The popularity of ecommerce in 2020 is well-established. The speed, convenience, and sheer choice offered by ecommerce make it the first choice for customers looking to buy online.
Consequently, virtually every business would do well to introduce ecommerce into its business strategy in 2020. If you’re considering such a venture, read on for a few tips to learn how to do it right.
Choose a platform to sell your products from
First and foremost, you need to choose a platform on which you will sell your products.
If you already own a business website built using a dedicated content management system (CMS), there are plenty of ecommerce plugins for you to choose from. For instance, if you built your website with WordPress, the WooCommerce plugin lets you easily add an ecommerce function to your business.
If, on the other hand, you (or someone else) built your website from scratch, you will need to create an ecommerce function from scratch. If this is outside your ability, experienced web developers can complete this for you. This gives you a degree of control over the shape and direction of your online store.
Another popular choice is to simply use a dedicated ecommerce platform to build your online store. These are often accessible and easy to use, so even business owners with little to no coding knowledge can build an ecommerce store with ease.
While this is a good option for starting an online store from scratch, it might require some legwork in order to integrate it if you already own a business website.
Determine a strategy action that suits your business position
Many of you reading this will be entering the world of ecommerce from different positions. If you already sell products in a brick-and-mortar store, you simply need to make those products available online.

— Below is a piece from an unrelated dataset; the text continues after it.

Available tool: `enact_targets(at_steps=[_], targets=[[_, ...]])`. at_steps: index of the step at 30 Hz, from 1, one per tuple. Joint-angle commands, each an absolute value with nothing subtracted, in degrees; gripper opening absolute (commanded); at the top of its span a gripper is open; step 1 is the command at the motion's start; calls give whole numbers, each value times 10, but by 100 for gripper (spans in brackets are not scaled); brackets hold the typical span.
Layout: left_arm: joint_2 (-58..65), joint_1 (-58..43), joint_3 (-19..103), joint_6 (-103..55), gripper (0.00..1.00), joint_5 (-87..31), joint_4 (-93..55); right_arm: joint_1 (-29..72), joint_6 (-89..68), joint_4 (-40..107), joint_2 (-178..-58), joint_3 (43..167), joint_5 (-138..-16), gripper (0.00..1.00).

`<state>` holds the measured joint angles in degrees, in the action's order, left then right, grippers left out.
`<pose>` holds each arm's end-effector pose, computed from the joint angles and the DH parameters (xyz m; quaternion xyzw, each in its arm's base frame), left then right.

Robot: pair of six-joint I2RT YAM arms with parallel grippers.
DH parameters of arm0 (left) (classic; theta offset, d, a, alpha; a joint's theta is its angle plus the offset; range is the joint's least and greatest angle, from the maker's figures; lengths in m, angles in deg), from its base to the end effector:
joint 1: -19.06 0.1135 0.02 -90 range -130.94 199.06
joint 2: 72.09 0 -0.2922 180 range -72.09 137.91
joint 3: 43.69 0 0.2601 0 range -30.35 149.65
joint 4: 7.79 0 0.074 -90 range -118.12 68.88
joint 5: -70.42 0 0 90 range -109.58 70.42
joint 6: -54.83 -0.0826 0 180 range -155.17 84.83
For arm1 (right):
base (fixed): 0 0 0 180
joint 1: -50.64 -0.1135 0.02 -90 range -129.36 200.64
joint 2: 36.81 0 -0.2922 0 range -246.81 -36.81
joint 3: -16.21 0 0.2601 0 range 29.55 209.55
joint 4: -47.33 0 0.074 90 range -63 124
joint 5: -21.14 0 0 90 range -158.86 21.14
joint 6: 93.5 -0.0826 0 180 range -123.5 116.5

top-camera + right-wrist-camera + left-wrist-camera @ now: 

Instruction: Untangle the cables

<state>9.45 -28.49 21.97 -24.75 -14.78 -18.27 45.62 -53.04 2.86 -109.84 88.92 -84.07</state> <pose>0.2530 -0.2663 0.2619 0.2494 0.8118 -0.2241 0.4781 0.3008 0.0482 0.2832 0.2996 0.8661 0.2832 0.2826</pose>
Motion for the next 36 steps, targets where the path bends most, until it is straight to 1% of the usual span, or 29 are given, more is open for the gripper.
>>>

This is relatively straightforward to do — most ecommerce platforms let you upload stock lists via CSV file. This means you can simply use your existing stock data, although it might require some tweaking to ensure it meets your chosen platform’s requirements.
On the other hand, if you don’t sell products but are looking to start (for instance, if you run a service-based business and want to introduce ecommerce as an extra revenue stream), you will need to liaise with product manufacturers or develop them yourself.
Alternatively, you might prefer to wade in the shallow end of the ecommerce pool before committing completely. Dropshipping is a particularly strong option in this instance. The removed need for warehouse space or owned fulfilment centres makes it easy for you to get to grips with the mechanics of ecommerce, without any of the logistical commitments — perfect for ecommerce first-timers.
Whatever route you choose, be sure to take it slowly. Getting to grips with ecommerce for the first time can be tricky, but a steady approach towards integrating it into your business will keep you on an even keel.
Consider other sales channels as your business grows
Much of the above has looked at ecommerce via your business website. But it’s vital to keep in mind that there are plenty of other channels through which you can sell products online.
Perhaps the most popular of these are your social channels. Virtually every social platform has some form of ecommerce feature built-in — Facebook has its Marketplace, Instagram offers Product Stickers, and even Snapchat has taken steps to introduce ecommerce for merchants.
These social selling channels give you an opportunity to sell your products on platforms where your customers are regularly active. You can also target your ads and products to customers that are more likely to be interested in them based on consumer data.
Beyond social channels, online marketplaces also offer further channels on which you can sell your products. Amazon, Etsy, eBay — these are just a few examples of other online channels that can complement your online store.
Social selling exposes your products to customers on platforms where they are regularly active. In the same way, online marketplaces achieve the same by getting your products seen in a space that customers frequently use to search for items.
Using a variety of sales channels is this way is described as a multichannel strategy. While it is essential for expanding your ecommerce business, don’t overreach. By starting with a single sales channel (your website) and gradually expanding as your sales increase, you can sustainably grow your business a safe, comfortable rate.
The tips above are just a few points to consider if you’re introducing ecommerce into your business for the first time. But the best way to learn is by doing. Get started today and slowly learn the mechanics of ecommerce and how it can best serve your business in 2020.